Work required
The full listing, copied exactly and free of pictures, is the expected reply.

Data section
_ _ _

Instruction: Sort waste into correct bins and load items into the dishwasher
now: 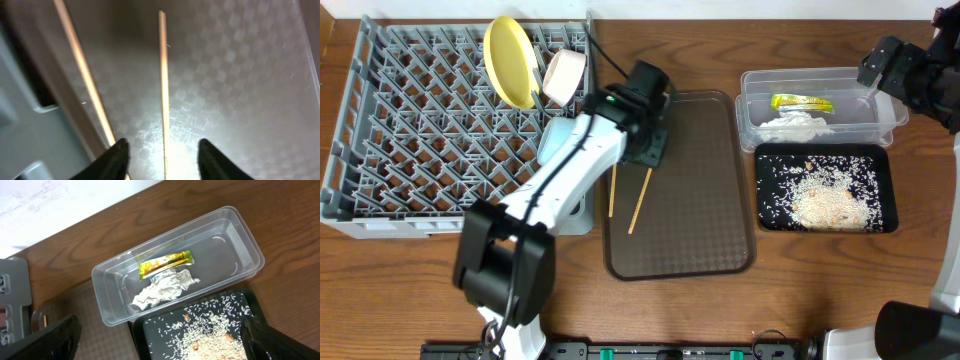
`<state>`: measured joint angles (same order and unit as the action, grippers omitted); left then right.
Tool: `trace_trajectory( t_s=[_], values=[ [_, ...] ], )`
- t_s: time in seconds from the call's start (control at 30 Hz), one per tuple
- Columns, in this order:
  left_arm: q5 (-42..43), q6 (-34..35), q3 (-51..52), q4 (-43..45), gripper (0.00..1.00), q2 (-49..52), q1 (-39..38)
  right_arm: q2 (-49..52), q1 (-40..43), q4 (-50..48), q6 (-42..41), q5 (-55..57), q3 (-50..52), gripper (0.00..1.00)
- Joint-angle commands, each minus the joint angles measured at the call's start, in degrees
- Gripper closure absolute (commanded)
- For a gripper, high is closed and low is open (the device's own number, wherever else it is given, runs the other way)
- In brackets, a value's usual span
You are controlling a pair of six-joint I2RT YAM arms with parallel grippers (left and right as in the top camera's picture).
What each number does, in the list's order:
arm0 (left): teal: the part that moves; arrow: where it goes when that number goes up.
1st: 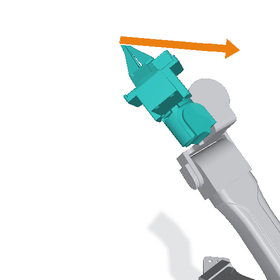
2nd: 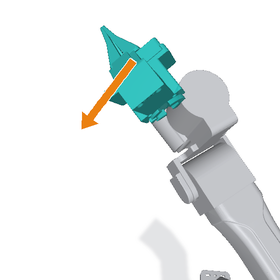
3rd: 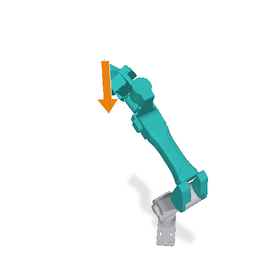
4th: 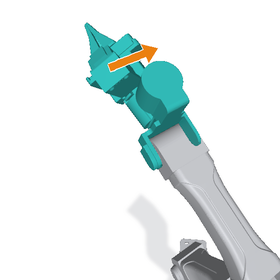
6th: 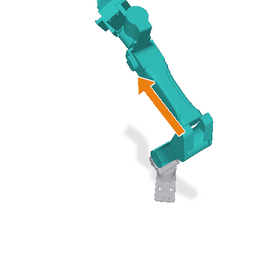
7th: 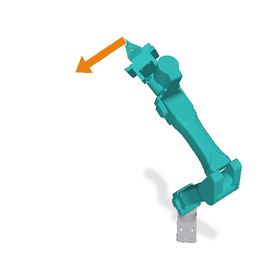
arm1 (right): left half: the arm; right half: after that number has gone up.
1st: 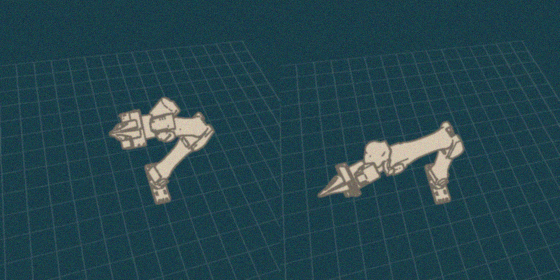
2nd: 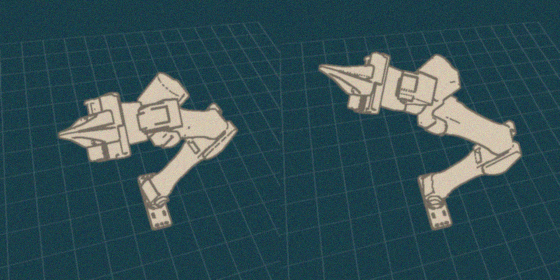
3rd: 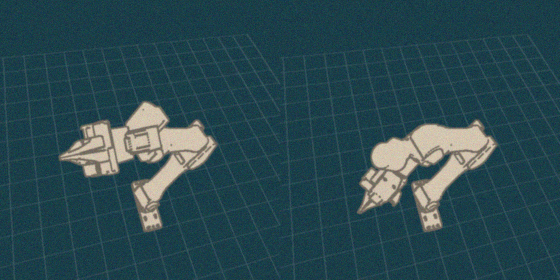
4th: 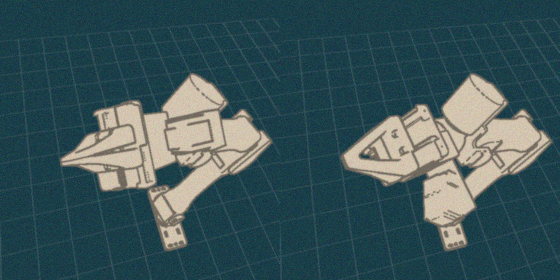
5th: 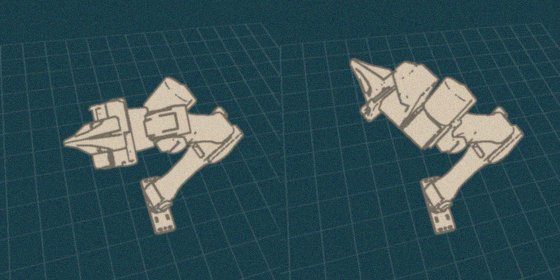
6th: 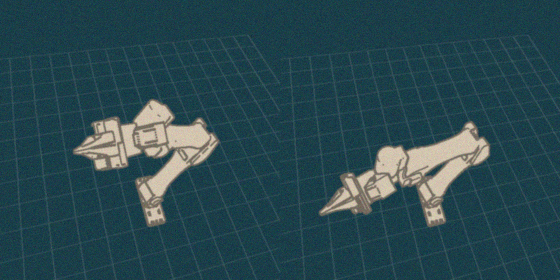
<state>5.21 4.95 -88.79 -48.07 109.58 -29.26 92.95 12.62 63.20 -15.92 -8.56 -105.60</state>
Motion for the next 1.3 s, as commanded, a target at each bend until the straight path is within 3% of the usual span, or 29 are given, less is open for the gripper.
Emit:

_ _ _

Output
Instruction: Sort waste into correct bins and load items into the dishwasher
now: 
`<state>`: measured joint angles (same order and unit as the action, grippers omitted); left then right.
Tool: `trace_trajectory( t_s=[_], values=[ [_, ...] ], )`
- t_s: time in seconds from the call's start (control at 30 Hz), one per tuple
- Columns, in this order:
  left_arm: q5 (-42..43), q6 (-34..35), q3 (-51..52), q4 (-43..45), gripper (0.00..1.00), q2 (-49..52), q1 (-39..38)
  right_arm: q2 (-49..52), q1 (-40..43), q4 (-50..48), q6 (-42..41), q5 (-55..57), q3 (-50..52), gripper (0.00..1.00)
- Joint-angle commands, each minus the joint angles measured at the call's start, in degrees
- Gripper closure absolute (commanded)
- For a gripper, high is closed and low is open (the device's own number, wherever else it is given, runs the other way)
- In brackets, a value's usual span
You are controlling a pair of six-joint I2RT YAM arms with parallel grippers (left and right as in the top camera's picture).
What each number does, in the list's order:
arm0 (left): teal: the part that moves; arrow: where it goes when that number goes up.
1st: 
2nd: 
3rd: 
4th: 
6th: 
7th: 
arm1 (right): left half: the arm; right half: after that number has gone up.
1st: 
2nd: 
3rd: 
4th: 
5th: 
6th: 
<state>5.21 4.95 -88.79 -48.07 109.58 -29.26 92.95 12.62 63.20 -15.92 -8.56 -105.60</state>
Motion for the next 1.3 s, as commanded, a target at each bend until the straight path is within 3% of the usual span, or 29 are given, less is open for the gripper.
Emit:

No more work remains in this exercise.